— Да, да, — устало мотая головой, договаривал тот, стараясь отделаться —...есть телеграмма от Викентия, прибудет завтра, и местные девицы могут насладиться всей его орхидейной томностью! Вот у него и берите беседу, как он себе мыслит проникновение в глубину неповторимых, тончайших образов, он это до смерти любит.
Наборный тоже смеялся. У него со всеми легко устанавливался панибратски-дружеский контакт. Он заметил Тынова и крикнул:
— Я сейчас, погоди!
В ту же минуту в дверях возникла Осоцкая. Без грима, переодетая, в легком переливающемся фиолетовозолотистом платье. Даже издали видно было, какое оно пушистое, мягкое... Вприпрыжку, боком, как школьница, она сбежала с лестницы к Эрасту Орестовичу и приостановилась в ожидании, пока они договорят с Наборным.
Впоследствии, от нестерпимого стыда, как будто он совсем оглох в эту минуту, он никак не мог в точности припомнить слов, которые он с натугой выдавил в ту минуту. Что-то насчет того, что, если это действительно нужно, он мог бы и не уезжать до завтра...
Зато ее ответ он здорово услышал и запомнил.
Обернулась беззаботно-вопросительно, будто стараясь припомнить и не могла, пока он все еще бубнил свое, и вдруг как бы припомнила, очень вежливо пояснила:
— А это уж вы администратору скажите, — и, беспечно отвернувшись, оживленно вмешалась в разговор Эраста Орестовича с Наборным.
Стыд, отвратительный, от которого тебя вдруг передергивает всего, точно от приступа лихорадки. Эти унизительные, постыдные в своей невнятности собственные слова, которых милосердная память не давала ему отчетливо вспомнить. Какая подлая мразь сидит в человеке, что толкала его к этому крыльцу, заставляла бормотать черт-те что, точно он повиниться зачем-то пришел, прощения просить?.. чуть ли не помириться! Вот именно: ведь никак он помириться на прощание приполз?
От одного воспоминания его так передернуло всего, что он даже с тропинки сбился. Занесло прямо в гущу зарослей высокого папоротника.
Тут он опомнился. Во всяком случае, на убыль пошло. Шуршали, цепляясь за ноги, папоротники, в лесу уже наплывали сумерки.

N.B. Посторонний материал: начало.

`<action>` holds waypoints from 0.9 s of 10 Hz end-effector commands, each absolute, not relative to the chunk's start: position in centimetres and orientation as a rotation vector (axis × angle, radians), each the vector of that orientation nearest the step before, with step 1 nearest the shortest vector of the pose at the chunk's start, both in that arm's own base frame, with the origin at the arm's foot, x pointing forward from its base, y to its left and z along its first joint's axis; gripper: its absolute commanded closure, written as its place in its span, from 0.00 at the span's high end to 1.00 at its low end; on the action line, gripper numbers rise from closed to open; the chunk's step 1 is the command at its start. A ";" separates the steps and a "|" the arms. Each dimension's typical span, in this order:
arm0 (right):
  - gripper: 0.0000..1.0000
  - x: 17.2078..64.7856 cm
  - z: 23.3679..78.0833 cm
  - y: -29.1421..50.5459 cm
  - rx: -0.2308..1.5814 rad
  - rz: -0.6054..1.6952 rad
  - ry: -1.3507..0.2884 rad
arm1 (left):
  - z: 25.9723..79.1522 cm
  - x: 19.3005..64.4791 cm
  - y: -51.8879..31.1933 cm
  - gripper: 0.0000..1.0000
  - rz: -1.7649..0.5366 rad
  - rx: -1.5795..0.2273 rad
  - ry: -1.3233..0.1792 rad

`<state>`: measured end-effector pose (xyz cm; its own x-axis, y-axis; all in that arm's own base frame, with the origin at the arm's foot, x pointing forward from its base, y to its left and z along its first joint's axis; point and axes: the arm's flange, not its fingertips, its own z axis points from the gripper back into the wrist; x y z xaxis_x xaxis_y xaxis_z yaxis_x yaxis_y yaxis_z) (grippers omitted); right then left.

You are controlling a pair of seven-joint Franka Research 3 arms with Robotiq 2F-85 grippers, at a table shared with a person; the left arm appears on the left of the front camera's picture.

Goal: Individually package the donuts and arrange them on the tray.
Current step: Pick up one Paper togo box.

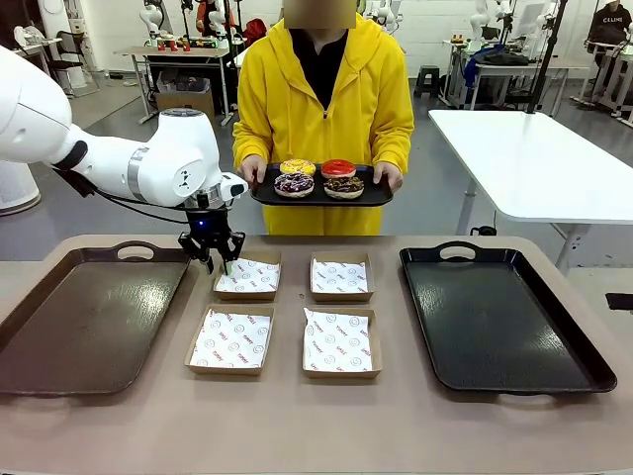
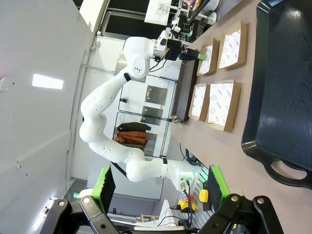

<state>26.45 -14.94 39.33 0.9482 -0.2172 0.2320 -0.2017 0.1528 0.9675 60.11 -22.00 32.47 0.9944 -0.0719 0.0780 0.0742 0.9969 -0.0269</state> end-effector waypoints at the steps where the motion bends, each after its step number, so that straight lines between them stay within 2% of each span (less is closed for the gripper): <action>1: 1.00 26.5 39.4 -15.0 1.444 -0.002 -0.375 | 32.6 61.1 -21.9 0.00 -0.078 -0.045 -0.049; 7: 1.00 26.5 39.4 -15.0 1.444 -0.002 -0.375 | 34.0 60.9 -21.9 0.00 -0.046 -0.045 -0.046; 9: 1.00 26.5 39.4 -15.0 1.444 -0.002 -0.375 | 38.6 60.0 -22.1 0.00 -0.018 -0.048 0.003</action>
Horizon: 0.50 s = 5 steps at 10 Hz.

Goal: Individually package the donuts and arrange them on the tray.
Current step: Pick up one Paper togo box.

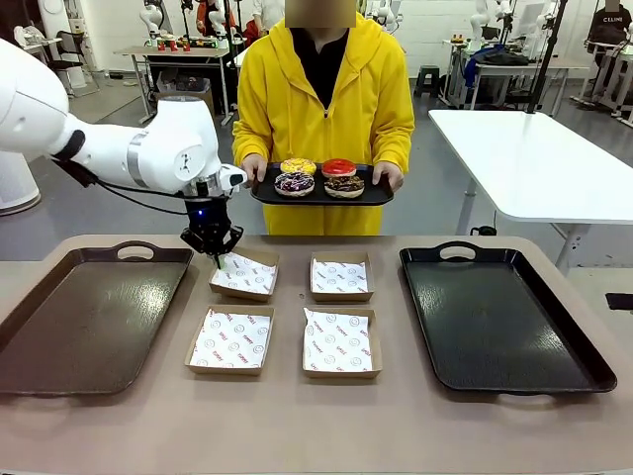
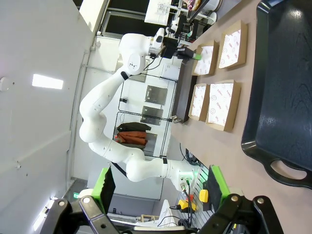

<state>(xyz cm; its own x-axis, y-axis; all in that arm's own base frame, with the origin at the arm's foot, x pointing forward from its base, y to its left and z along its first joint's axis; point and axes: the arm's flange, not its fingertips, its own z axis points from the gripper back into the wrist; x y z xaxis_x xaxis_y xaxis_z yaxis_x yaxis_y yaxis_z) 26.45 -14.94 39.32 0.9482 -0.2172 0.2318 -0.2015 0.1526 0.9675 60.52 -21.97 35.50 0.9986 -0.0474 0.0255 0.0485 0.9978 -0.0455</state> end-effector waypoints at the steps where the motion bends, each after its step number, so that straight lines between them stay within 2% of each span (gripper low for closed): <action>1: 1.00 26.5 39.4 -15.0 1.444 -0.002 -0.375 | 41.6 59.8 -22.0 0.00 -0.005 -0.067 -0.016; 5: 1.00 26.5 39.4 -15.0 1.444 -0.002 -0.375 | 49.6 59.0 -21.5 0.00 0.021 -0.079 -0.100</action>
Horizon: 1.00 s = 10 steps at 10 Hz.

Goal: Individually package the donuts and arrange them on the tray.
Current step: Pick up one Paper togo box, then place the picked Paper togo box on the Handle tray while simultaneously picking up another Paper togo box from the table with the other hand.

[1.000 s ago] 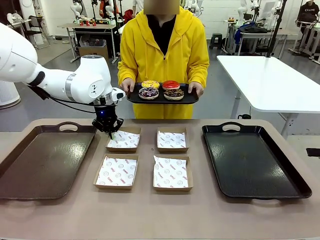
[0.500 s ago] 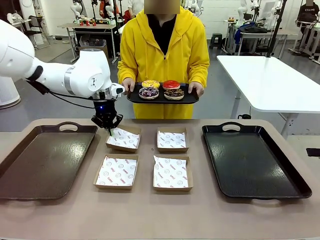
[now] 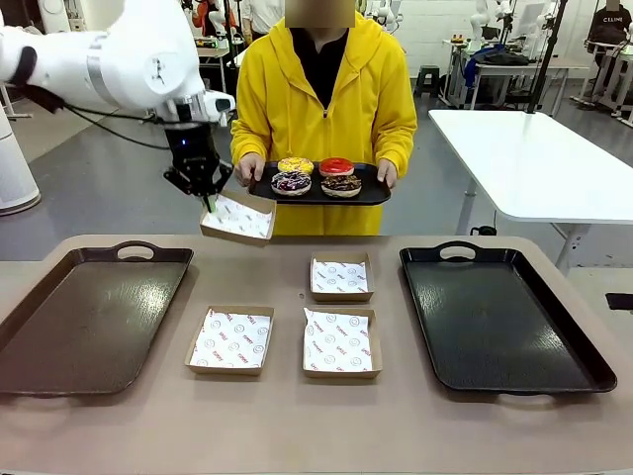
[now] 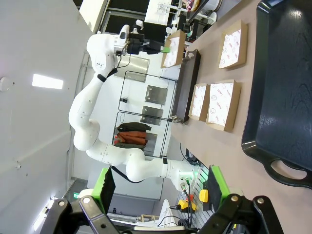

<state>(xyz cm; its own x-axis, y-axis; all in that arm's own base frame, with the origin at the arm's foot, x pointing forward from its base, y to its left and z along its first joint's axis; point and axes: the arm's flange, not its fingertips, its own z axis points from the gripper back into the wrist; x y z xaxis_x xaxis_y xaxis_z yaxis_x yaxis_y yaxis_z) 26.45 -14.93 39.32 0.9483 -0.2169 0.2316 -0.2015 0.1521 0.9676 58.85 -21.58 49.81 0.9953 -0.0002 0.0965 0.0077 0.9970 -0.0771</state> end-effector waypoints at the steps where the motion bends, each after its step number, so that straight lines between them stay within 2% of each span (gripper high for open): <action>1: 1.00 26.5 39.4 -15.0 1.444 -0.002 -0.375 | 50.1 58.9 -21.4 0.00 0.019 -0.081 -0.111; 10: 1.00 26.5 39.4 -15.0 1.444 -0.002 -0.375 | 50.8 58.8 -21.5 0.00 0.000 -0.082 -0.112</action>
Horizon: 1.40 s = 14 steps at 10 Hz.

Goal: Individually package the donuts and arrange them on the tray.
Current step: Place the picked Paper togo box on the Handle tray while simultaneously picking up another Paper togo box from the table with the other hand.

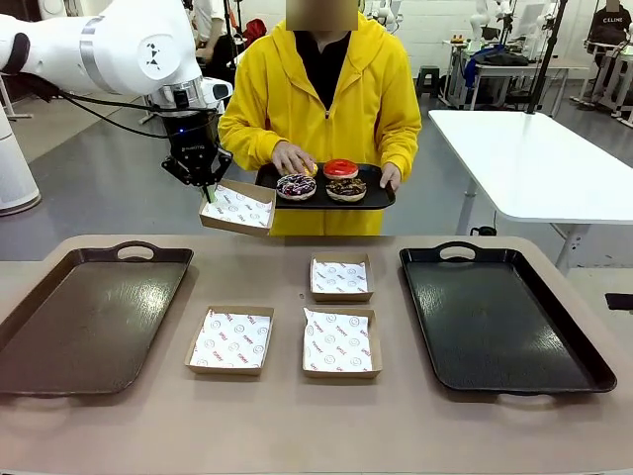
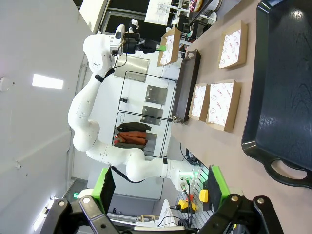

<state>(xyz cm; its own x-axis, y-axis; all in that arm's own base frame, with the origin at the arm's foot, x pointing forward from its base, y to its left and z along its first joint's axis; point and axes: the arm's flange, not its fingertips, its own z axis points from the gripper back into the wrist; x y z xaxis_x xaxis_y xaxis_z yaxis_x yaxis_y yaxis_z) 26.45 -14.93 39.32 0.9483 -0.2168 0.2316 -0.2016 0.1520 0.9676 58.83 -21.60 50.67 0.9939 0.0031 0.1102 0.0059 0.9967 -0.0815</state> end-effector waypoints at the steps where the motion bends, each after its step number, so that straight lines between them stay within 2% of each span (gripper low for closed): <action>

Деревья стояли и ничего не знали, и перед ними стыдиться было нечего. В лесу и сам стыд стал выдыхаться понемногу. «Да черт с ним... Да черт с ним... — повторял он про себя, наполовину вслух. — Да оставьте вы меня все в покое!..» И чувствовал, что «они», эти неопределенные «они», весь свет, может быть, в них сошелся — постепенно оставляют его в покое.
Предночные, неслышные днем запахи леса и трав медленно ползли в воздухе. Стремглав в сумерках пронеслась между стволов черная птица, другая. Знакомые три куста можжевельника, похожие на человеческие фигуры, возникли в стороне, на своем месте. Все было на своем месте, ничего не изменилось в мире от каких-то слов, разговоров. Корежившее его ощущение позора, досады, злобы на себя утихало, гасло в ночной сырости.
Бархан вышел к нему навстречу, сел и сидел, смотрел и ждал. Потом обошел вокруг и легонько толкнул сзади плечом, точно загонял его в дом.
Всю ночь он лежал, курил и думал, нет, правильнее сказать, само как-то думалось. Без всякого участия его воли, в нем происходила всю ночь работа, и к утру оказалось, не зря. Он как-то позабыл себя, забыл свои слова, свой вид, свое участие в прошедшем дне — все позабыл, то есть отделился от всего этого. Осталось только одно: она стала его прошлым, невозвратным прошлым, и прошлое-то и было его единственной собственностью, а самого себя в своем прошлом он как бы переставал видеть, и ему стало легко и просто.
Как только он позабыл о себе, то есть о том, как он выглядел, стеснялся или старался себя выставить в не очень уж невыгодном свете, как только все это отпало, осталась одна она и, перестав участвовать, касаться его жизни, стала милым, принадлежащим ему полностью, воспоминанием. Существовала реально, присутствовала в его жизни, и он мог вспоминать ее странную улыбку, ее налитые светлой влагой глаза, ее слова и гривку волос, плескавшуюся у нее по плечам, когда она вприпрыжку сбегала, боком, по ступенькам лестницы. Теперь, зная, что он ее никогда даже издали не увидит, он дал себе волю: с нежностью дотронулся до ее пушисто-тоненького платьица кончиками пальцев, и почти ощутил его нежную пуховую мягкость, и, лежа в своей избе, закинув руки за голову, вслух повторил: «О милая», и засмеялся от радости, нежности и благодарного удивления, что вот есть такая на свете.